[[ The data open ]]
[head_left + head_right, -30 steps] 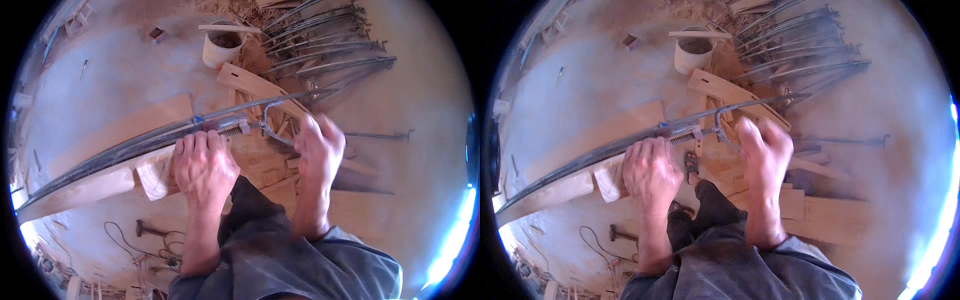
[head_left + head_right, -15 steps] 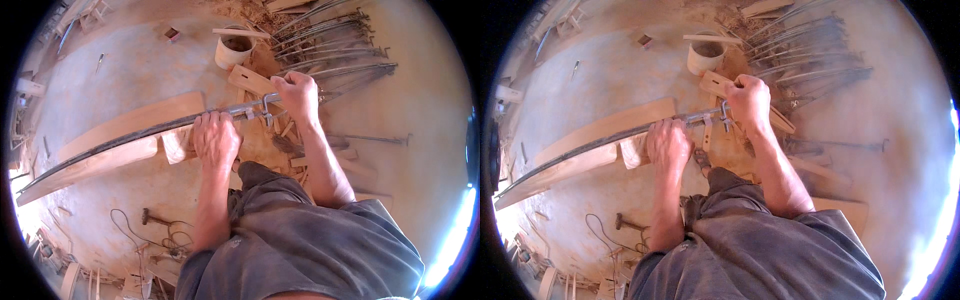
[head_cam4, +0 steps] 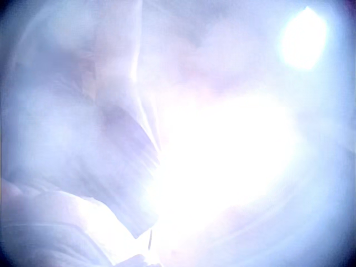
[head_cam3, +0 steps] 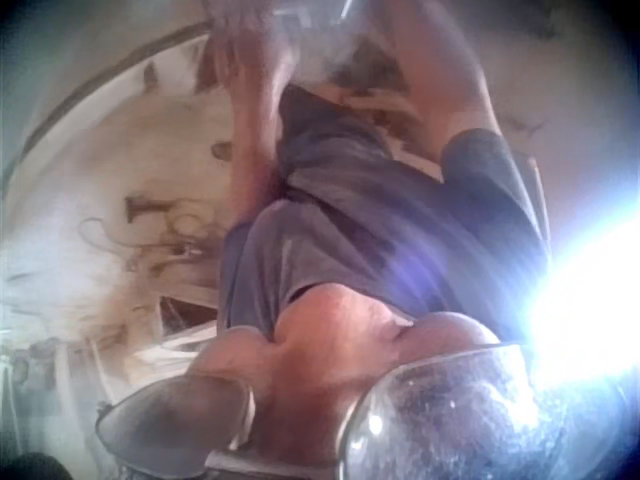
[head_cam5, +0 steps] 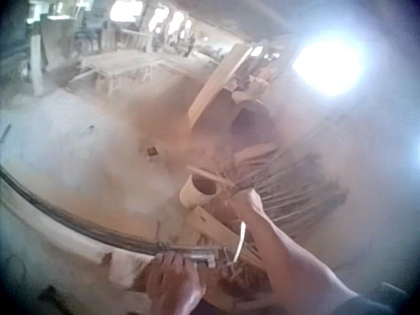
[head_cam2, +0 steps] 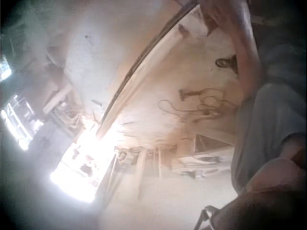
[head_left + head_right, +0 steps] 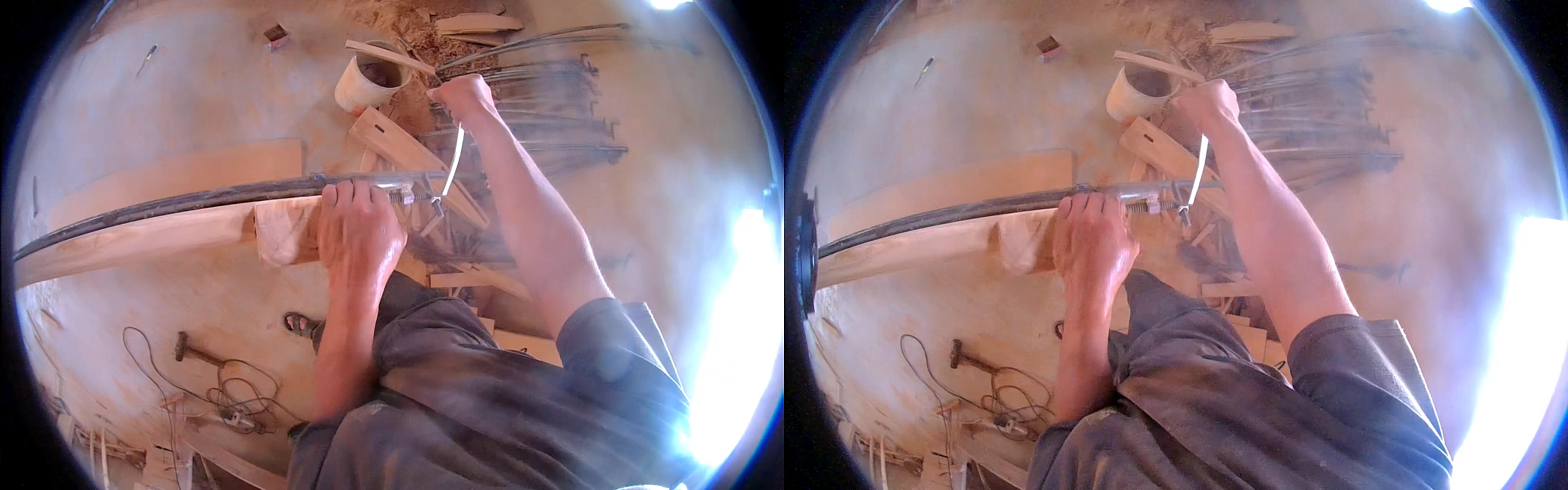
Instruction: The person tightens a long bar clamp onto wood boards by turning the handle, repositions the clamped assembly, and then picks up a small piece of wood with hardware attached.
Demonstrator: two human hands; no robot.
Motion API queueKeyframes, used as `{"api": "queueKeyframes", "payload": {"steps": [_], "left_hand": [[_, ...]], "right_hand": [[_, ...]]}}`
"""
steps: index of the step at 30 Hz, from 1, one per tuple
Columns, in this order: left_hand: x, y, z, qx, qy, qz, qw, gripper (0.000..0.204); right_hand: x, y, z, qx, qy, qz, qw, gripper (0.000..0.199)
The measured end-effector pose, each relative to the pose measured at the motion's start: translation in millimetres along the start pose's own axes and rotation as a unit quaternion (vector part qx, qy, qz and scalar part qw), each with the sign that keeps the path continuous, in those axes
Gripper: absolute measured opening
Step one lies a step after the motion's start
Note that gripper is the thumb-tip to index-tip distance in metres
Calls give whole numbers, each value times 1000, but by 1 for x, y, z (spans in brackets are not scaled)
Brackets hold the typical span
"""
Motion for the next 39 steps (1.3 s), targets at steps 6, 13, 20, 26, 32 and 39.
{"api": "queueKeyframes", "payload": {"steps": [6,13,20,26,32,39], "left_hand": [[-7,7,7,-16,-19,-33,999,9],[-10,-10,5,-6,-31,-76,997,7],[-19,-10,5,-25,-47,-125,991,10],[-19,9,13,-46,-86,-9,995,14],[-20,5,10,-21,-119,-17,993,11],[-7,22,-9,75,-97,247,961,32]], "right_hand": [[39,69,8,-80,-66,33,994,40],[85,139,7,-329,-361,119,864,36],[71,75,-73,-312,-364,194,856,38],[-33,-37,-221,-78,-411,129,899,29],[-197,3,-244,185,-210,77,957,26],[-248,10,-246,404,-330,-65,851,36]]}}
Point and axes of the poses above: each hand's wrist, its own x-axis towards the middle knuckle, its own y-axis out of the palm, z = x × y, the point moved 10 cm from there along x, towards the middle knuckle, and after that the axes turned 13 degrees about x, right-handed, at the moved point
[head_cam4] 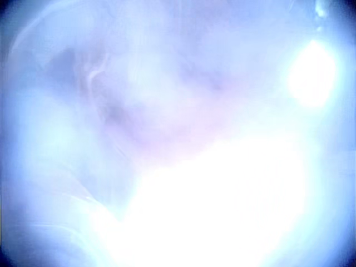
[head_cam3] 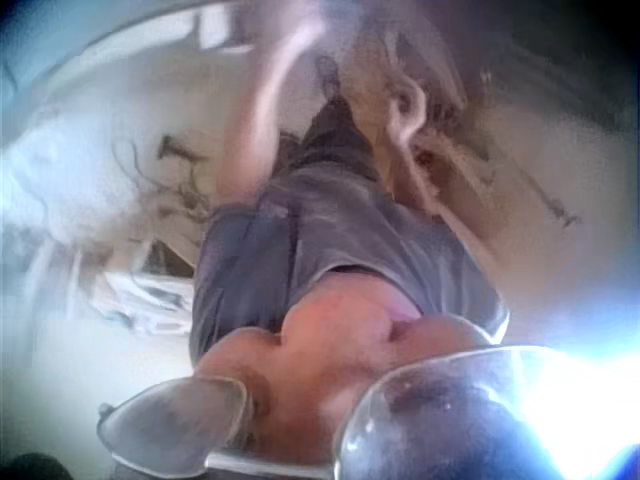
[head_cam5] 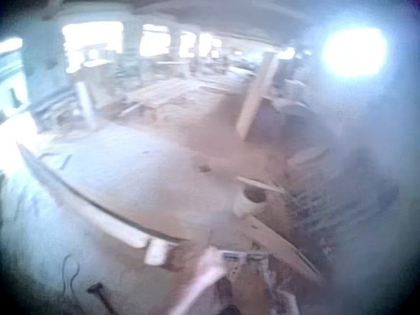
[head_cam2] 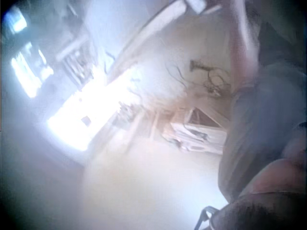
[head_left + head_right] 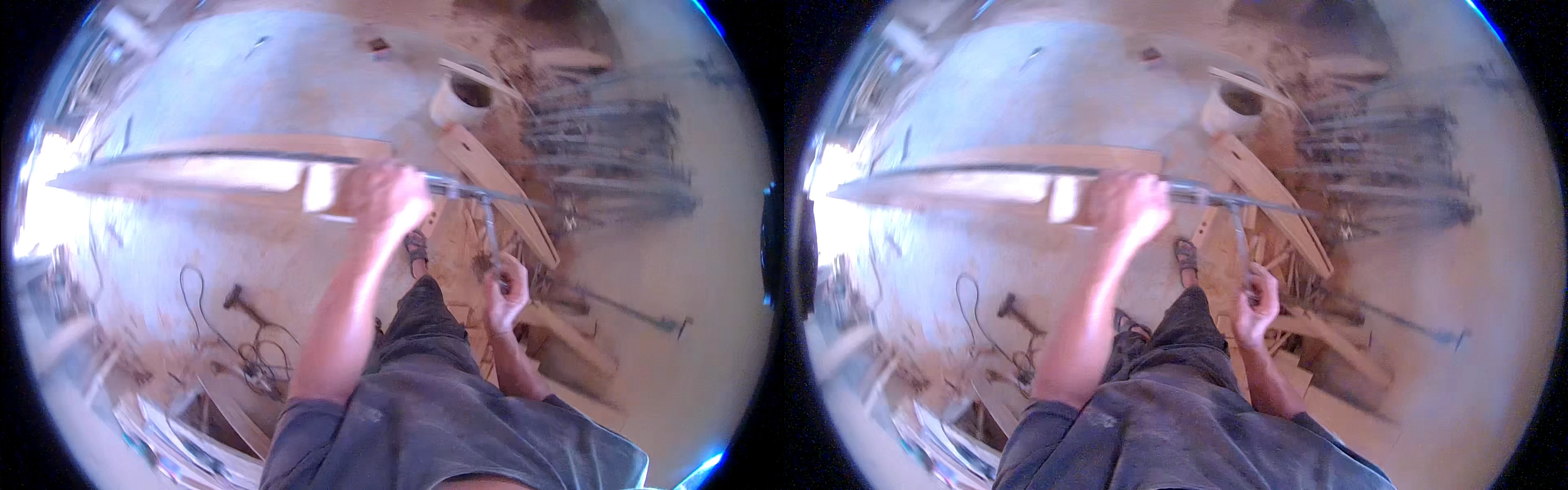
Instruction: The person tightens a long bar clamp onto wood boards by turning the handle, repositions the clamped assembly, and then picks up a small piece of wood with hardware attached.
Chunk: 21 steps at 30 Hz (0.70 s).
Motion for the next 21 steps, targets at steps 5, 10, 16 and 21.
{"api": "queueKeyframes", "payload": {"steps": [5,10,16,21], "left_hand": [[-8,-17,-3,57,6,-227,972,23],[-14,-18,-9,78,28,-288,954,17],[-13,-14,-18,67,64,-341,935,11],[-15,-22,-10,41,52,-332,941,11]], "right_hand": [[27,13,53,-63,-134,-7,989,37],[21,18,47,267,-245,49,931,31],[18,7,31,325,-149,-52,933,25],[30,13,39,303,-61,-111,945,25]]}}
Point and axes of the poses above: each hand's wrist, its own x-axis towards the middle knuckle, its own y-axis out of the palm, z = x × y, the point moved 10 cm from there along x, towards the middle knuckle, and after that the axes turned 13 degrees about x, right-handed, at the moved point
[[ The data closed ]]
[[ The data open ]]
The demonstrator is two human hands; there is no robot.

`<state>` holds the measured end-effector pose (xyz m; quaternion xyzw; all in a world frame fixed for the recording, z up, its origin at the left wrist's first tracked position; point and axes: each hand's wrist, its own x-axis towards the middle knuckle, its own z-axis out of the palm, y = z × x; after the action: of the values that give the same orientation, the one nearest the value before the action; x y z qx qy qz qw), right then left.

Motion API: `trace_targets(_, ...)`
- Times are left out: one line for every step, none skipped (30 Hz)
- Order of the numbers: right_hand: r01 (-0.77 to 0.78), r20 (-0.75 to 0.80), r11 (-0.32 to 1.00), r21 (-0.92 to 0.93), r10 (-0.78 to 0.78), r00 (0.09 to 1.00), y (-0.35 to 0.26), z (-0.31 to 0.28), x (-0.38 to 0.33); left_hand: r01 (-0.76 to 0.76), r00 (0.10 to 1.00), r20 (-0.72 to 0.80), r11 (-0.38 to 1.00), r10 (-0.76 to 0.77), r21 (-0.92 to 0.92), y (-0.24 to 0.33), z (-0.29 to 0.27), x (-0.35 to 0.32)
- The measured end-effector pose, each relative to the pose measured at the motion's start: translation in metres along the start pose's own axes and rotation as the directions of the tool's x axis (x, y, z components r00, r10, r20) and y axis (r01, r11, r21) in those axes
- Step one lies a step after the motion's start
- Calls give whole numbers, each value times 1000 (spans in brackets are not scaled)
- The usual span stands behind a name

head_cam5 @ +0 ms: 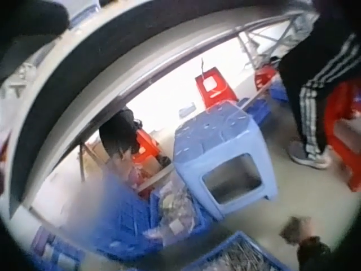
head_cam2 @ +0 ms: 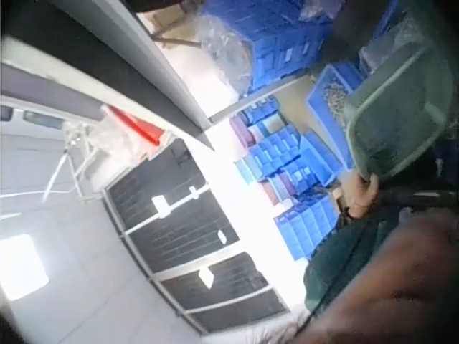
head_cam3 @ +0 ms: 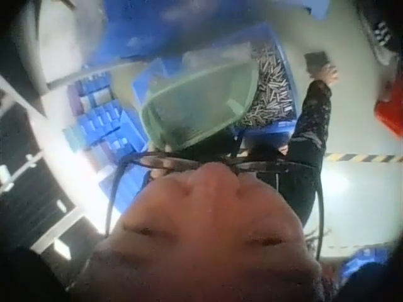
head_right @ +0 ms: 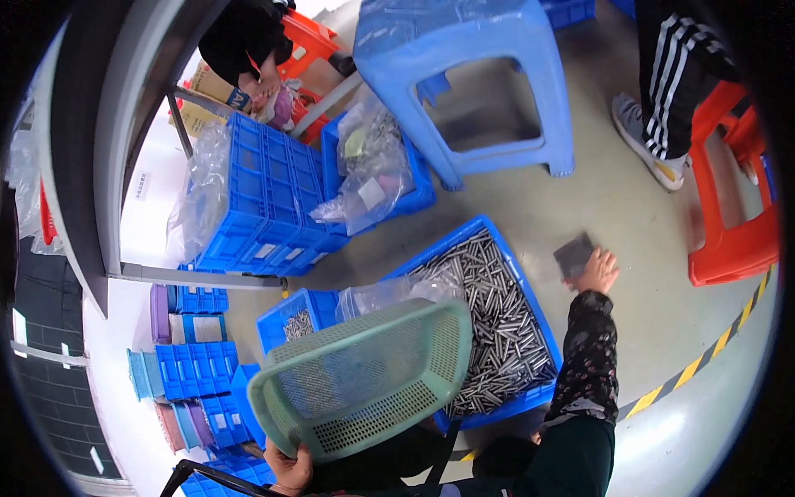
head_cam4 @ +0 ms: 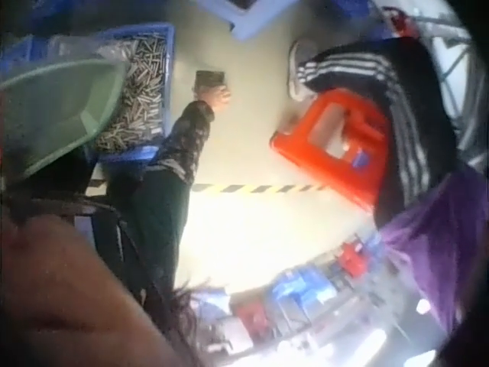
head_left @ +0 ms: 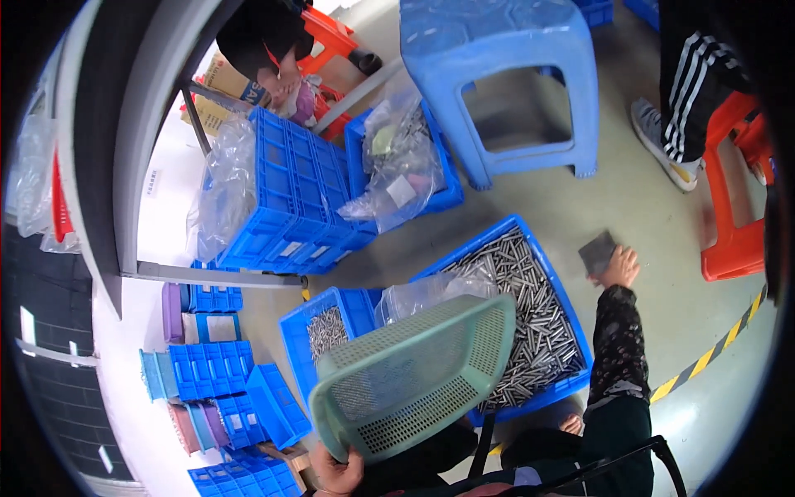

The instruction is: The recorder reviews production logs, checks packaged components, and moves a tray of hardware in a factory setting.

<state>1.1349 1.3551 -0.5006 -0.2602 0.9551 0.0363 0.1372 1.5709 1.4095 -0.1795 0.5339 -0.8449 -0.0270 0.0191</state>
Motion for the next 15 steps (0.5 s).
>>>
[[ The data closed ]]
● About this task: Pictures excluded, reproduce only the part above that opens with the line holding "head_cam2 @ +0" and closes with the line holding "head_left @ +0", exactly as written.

● Solution:
head_cam2 @ +0 ms: 
head_cam3 @ +0 ms: 
head_right @ +0 ms: 
head_cam4 @ +0 ms: 
head_left @ +0 ms: 

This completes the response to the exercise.